Antonio Dias biography


Antonio Dias painter

Antonio Manuel Lima Dias, commonly known as Antonio Dias, was a Brazilian artist and graphic designer. The artist was among the main exponents of New Figuration. He was born in Campina Grande, in the state of Paraiba, Brazil, in 1944. In 1957 he moved with his family to Rio de Janeiro where he enrolled at the prestigious Academy of Fine Arts and began attending the studio of the artist Oswaldo Goeldi.
In the mid-1960s, in open contrast to the military dictatorship established in his country, Antonio Dias went to Paris thanks to a scholarship and stayed there for about two years. Subsequently, starting in 1968, he decided to move briefly to Milan, a city he would often return to visit. In Milan, he formed strong friendships with artists such as Mario Schifano, Luciano Fabro, Alighieri Boetti and Giulio Paolini and began experimenting with other languages, for example shooting super 8 films like The Illustration of Art I from 1971, in which two bandages crossed the skin of a model, combining geometry, abstraction, and body art.

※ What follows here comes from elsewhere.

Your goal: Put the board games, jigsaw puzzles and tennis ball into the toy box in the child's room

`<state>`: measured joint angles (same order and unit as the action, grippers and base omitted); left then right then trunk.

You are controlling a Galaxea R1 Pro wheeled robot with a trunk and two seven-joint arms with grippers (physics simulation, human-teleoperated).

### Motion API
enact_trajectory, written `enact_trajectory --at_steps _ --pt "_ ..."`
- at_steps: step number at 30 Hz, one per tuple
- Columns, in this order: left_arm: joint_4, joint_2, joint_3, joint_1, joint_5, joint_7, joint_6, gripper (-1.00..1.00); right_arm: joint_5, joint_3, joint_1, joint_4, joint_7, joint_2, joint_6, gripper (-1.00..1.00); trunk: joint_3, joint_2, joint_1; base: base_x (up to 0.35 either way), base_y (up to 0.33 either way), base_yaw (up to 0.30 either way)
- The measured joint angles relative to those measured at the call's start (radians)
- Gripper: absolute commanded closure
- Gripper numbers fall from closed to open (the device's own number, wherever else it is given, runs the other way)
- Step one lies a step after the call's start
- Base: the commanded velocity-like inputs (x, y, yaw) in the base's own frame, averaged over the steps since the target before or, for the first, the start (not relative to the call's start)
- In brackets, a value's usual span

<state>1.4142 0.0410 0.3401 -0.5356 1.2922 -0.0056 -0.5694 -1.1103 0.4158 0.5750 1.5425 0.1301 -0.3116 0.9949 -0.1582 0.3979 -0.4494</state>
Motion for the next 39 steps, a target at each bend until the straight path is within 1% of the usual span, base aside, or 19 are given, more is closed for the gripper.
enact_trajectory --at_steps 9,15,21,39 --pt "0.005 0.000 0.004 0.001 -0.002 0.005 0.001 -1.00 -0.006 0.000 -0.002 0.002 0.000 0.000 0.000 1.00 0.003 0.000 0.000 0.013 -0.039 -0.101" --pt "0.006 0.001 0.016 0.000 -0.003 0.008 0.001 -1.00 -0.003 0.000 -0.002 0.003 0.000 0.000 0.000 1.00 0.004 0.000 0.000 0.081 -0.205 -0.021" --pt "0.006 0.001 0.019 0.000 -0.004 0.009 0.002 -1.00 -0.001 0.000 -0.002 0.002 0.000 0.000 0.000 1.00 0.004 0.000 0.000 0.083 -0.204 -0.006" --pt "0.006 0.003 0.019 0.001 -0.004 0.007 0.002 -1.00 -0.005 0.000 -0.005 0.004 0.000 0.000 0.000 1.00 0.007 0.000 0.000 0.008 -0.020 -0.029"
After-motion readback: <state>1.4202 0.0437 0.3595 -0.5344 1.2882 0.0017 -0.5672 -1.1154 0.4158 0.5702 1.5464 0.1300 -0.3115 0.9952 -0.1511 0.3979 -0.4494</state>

He will undertake new travels that will take him to Germany, where he will reside in Cologne and Berlin, to the United States of America, and to Nepal, where he has the opportunity to create a special handmade paper that will allow him to carry out various experiments with colors.
In recent years, some art historians place Antonio Dias's early works within the realm of pop art, a comparison to which the artist strongly objects, declaring the following: "My art had nothing to do with Pop. Art is a field of action that divides thoughts and forces you to take a position. In my case, it has always been an attempt at self-affirmation. For me, art in the 1960s was like participating in guerrilla warfare."
Over these years his fame greatly increases and many important museums acquire his works: among them the MOMA of New York, the Ludwig Museum of Cologne, the Tate Gallery of London, the Daros Collection of Zurich and many foundations in Latin America. Antonio Dias died in 2018 in Rio de Janeiro, Brazil.